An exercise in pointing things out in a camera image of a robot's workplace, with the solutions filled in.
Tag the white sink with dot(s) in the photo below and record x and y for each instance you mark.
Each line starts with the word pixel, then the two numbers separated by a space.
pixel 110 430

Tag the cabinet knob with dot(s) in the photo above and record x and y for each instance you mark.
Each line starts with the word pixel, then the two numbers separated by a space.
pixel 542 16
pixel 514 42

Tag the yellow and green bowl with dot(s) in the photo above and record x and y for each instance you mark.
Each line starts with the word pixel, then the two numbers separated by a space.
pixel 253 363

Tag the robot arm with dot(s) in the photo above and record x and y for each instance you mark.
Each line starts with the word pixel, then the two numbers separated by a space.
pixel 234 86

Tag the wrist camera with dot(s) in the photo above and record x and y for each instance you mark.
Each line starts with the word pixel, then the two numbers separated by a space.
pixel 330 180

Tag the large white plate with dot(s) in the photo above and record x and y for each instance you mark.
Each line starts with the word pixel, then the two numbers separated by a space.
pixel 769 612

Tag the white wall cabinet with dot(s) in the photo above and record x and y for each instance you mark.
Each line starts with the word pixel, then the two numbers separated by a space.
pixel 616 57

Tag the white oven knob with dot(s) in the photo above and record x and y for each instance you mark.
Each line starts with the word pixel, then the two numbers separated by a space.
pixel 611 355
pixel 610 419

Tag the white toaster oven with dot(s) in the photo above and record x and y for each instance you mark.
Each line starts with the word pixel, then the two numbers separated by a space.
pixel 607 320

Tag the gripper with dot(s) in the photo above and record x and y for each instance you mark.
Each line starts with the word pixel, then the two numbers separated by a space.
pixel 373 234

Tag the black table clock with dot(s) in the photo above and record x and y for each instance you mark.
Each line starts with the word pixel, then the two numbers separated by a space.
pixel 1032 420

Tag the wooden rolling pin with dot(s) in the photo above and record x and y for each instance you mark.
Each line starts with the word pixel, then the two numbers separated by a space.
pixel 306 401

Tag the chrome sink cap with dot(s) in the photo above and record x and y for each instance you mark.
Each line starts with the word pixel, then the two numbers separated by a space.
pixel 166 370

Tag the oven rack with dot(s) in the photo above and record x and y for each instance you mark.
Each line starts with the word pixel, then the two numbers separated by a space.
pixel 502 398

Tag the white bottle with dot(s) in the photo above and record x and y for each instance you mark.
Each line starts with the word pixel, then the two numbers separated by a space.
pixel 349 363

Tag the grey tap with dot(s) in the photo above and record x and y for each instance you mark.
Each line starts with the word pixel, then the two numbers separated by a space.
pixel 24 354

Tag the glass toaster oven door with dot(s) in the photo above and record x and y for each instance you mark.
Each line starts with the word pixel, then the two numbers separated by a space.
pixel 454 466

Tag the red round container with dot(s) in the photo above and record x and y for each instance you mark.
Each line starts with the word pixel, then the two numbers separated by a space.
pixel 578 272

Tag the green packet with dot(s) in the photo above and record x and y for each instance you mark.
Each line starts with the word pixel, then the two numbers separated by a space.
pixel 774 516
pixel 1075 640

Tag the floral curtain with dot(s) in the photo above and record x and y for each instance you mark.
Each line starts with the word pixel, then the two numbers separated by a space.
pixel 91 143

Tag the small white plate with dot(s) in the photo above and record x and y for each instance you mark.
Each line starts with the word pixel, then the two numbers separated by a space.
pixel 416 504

Task requirements:
From the records, copy every line that has the string "sink" in it.

Finished exercise:
Tag the white sink with dot(s) in the photo below and record x and y for each instance you mark.
Tag the chrome sink cap with dot(s) in the photo above and record x and y for each instance you mark.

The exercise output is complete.